* **Requirement**
Give again, word for word, every line below from the one that has "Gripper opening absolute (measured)" through the one that has "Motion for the", both included, and no others.

* **Recorded information**
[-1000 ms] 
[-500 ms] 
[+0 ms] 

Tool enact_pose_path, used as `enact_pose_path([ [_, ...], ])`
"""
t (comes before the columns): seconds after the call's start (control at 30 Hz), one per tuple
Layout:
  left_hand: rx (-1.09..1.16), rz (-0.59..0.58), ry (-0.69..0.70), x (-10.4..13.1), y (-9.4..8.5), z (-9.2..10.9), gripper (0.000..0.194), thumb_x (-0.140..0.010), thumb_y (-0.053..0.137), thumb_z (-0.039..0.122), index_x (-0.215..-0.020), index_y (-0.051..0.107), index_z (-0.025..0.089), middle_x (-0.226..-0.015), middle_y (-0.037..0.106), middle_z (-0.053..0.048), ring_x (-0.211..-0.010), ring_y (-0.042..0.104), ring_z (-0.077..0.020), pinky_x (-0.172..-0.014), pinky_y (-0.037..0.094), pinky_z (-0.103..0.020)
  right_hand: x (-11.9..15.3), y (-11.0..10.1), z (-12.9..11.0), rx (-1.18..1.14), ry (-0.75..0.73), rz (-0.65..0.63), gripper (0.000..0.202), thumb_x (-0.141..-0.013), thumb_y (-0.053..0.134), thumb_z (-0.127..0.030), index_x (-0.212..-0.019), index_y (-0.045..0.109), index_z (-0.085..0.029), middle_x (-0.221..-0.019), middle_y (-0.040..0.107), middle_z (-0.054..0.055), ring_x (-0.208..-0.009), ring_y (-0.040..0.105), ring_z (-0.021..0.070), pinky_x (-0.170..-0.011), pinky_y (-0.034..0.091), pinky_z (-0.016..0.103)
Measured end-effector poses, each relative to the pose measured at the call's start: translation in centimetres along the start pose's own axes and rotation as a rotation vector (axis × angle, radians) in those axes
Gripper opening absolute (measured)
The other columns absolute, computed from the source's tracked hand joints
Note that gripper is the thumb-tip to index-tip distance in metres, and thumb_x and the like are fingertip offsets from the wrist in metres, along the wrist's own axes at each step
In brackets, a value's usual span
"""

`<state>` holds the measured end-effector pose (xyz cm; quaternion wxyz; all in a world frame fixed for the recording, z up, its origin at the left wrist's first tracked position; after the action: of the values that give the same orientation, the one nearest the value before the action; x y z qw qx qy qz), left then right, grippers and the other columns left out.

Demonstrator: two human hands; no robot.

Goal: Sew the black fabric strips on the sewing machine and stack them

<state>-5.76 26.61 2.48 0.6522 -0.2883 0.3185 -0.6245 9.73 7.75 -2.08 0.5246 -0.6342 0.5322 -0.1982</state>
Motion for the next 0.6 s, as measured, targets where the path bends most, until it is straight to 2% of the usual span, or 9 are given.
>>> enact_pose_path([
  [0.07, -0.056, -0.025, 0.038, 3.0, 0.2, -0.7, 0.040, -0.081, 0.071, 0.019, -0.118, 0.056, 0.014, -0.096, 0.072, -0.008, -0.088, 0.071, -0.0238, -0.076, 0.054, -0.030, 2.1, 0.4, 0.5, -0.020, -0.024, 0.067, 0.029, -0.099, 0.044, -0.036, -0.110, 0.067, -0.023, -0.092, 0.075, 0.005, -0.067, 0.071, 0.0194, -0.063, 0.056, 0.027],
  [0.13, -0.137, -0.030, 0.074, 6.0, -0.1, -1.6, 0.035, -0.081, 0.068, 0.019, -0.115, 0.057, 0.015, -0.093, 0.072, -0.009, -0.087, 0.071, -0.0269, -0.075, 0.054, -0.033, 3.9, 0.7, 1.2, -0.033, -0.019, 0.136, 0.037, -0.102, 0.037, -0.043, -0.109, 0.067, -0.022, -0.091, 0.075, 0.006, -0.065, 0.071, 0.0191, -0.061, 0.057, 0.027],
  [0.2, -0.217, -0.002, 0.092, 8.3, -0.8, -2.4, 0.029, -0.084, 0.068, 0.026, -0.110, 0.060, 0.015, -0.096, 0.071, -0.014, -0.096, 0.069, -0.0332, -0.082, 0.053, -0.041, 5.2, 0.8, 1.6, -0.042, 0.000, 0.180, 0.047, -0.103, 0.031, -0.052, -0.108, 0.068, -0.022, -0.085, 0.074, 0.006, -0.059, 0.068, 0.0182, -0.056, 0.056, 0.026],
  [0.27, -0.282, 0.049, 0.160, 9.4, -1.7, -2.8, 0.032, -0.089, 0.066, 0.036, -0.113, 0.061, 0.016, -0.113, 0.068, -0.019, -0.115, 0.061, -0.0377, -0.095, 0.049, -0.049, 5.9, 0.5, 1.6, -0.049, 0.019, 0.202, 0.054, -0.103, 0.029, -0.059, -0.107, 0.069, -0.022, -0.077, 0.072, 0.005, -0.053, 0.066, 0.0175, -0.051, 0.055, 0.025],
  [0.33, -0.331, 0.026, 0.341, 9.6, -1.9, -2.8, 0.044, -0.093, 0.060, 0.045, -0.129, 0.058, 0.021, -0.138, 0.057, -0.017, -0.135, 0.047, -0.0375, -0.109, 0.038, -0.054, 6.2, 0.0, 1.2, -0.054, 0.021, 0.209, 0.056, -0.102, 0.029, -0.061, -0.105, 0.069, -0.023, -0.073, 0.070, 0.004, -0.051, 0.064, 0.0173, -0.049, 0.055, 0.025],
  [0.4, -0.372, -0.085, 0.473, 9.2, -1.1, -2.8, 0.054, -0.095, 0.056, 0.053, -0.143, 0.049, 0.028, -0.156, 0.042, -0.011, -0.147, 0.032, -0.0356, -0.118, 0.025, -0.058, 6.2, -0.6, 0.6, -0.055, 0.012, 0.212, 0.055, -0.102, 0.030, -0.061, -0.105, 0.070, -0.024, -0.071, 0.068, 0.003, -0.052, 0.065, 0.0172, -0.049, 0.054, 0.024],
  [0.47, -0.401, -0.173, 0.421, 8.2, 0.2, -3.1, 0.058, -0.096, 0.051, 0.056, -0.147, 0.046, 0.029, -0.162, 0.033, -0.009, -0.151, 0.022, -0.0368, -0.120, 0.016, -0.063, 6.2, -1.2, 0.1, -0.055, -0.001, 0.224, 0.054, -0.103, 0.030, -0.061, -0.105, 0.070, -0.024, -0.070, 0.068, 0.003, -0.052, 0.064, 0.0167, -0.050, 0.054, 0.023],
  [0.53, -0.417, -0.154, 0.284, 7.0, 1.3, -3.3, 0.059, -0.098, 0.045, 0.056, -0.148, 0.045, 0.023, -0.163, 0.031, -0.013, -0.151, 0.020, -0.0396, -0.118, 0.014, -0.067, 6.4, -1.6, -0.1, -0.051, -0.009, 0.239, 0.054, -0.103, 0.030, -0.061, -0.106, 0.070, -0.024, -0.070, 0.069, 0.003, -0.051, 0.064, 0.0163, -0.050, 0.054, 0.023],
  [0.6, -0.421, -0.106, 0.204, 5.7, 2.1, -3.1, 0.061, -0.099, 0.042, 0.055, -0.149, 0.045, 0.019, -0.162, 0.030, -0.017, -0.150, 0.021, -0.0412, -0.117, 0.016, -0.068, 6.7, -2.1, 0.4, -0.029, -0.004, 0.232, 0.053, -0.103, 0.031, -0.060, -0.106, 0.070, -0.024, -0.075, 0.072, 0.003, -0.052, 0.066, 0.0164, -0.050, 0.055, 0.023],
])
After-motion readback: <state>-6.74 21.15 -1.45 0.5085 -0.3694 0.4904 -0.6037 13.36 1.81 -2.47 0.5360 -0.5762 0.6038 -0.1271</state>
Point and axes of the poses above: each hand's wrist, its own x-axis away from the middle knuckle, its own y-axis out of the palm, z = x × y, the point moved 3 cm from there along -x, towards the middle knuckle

* **Response area**
Gripper opening absolute (measured)
The other columns absolute, computed from the source's tracked hand joints
Note that gripper is the thumb-tip to index-tip distance in metres, and thumb_x and the like are fingertip offsets from the wrist in metres, along the wrist's own axes at each step
In brackets, a value's usual span
"""

`<state>` holds the measured end-effector pose (xyz cm; quaternion wxyz; all in a world frame fixed for the recording, z up, its origin at the left wrist's first tracked position; after the action: of the values that give the same orientation, the one nearest the value before the action; x y z qw qx qy qz), left then right, grippers and the other columns left out.

Demonstrator: two human hands; no robot.

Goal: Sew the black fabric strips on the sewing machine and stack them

<state>-5.76 26.61 2.48 0.6522 -0.2883 0.3185 -0.6245 9.73 7.75 -2.08 0.5246 -0.6342 0.5322 -0.1982</state>
Motion for the next 0.6 s, as measured, targets where the path bends most, until it is straight to 2% of the usual span, or 9 are given.

The exercise is finished and nothing remains.